:: Your objective ::
Your answer should be every line of the records that contains the word "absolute", copied as it stands.

- - -

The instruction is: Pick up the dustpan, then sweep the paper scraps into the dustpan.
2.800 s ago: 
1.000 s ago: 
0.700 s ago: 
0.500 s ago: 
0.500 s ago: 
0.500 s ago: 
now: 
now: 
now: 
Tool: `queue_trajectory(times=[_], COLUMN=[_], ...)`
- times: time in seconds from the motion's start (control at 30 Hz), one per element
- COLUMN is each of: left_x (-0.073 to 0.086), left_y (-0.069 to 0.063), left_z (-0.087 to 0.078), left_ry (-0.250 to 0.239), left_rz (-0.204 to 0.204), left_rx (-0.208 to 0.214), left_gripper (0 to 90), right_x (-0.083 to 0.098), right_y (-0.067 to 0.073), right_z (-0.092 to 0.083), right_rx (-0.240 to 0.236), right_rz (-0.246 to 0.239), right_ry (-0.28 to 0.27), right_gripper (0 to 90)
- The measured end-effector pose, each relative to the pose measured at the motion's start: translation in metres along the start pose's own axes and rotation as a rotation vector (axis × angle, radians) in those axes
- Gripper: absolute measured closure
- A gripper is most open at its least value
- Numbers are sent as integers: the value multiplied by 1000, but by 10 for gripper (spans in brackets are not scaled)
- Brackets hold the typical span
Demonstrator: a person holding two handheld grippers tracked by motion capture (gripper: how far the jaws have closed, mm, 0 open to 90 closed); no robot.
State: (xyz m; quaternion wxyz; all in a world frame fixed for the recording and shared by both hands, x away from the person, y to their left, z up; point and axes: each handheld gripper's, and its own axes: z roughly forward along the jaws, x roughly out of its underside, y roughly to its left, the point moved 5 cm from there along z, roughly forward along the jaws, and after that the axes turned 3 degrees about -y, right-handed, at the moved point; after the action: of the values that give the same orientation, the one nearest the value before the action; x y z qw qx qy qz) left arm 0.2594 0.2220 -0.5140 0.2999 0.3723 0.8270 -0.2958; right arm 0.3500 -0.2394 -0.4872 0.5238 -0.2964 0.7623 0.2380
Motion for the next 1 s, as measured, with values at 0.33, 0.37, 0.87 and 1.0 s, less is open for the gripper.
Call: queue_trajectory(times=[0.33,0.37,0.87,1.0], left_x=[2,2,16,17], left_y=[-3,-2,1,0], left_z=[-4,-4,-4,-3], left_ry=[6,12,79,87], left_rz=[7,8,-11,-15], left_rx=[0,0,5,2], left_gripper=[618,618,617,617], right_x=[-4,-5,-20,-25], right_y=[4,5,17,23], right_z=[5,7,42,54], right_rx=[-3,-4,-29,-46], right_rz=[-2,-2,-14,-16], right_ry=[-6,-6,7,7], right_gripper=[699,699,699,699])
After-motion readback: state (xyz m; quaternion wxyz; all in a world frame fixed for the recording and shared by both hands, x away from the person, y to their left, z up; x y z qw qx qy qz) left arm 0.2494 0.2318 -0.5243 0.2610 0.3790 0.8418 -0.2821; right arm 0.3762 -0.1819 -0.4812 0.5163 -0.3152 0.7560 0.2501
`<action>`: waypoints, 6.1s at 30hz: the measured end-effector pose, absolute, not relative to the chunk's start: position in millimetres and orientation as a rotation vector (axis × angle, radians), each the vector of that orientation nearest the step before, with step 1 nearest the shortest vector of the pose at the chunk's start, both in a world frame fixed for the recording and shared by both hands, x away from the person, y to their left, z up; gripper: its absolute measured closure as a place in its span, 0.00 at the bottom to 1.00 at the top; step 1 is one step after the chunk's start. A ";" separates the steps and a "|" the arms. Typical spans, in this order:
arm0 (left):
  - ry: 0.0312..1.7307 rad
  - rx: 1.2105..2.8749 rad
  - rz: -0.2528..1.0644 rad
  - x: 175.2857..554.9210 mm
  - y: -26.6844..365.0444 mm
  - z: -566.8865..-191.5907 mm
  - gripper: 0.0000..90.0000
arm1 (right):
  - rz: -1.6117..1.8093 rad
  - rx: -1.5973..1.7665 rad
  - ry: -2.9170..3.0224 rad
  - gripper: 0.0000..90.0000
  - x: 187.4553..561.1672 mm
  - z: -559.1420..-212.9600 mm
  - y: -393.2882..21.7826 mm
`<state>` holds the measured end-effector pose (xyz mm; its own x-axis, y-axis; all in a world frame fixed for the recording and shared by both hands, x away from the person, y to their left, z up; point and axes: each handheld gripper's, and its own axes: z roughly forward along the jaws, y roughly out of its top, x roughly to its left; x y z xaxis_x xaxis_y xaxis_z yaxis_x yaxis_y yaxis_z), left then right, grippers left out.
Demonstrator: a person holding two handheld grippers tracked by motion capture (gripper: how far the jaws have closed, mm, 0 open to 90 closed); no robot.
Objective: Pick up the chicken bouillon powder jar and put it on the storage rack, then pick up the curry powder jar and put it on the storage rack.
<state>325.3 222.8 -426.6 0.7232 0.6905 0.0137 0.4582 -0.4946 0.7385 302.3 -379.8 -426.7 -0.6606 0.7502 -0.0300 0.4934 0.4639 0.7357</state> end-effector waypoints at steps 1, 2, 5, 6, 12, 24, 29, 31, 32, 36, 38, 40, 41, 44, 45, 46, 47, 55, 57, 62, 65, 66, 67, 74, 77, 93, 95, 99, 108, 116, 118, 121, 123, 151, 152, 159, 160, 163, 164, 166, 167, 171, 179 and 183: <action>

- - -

:: Reply to the task ::
- Gripper: absolute measured closure
`<action>`: waypoints, 6.1s at 30hz: the measured end-effector pose, absolute, not relative to the chunk's start: position in millimetres and orientation as a rotation vector (axis × angle, radians), each the vector of that orientation nearest the step before, with step 1 nearest the shortest vector of the pose at the chunk's start, both in a world frame fixed for the recording and shared by both hands, x away from the person, y to their left, z up; gripper: its absolute measured closure as a place in its span, 0.00 at the bottom to 1.00 at the top; step 1 is one step after the chunk's start. A ";" separates the steps and a "|" the arms. Typical spans, in this order:

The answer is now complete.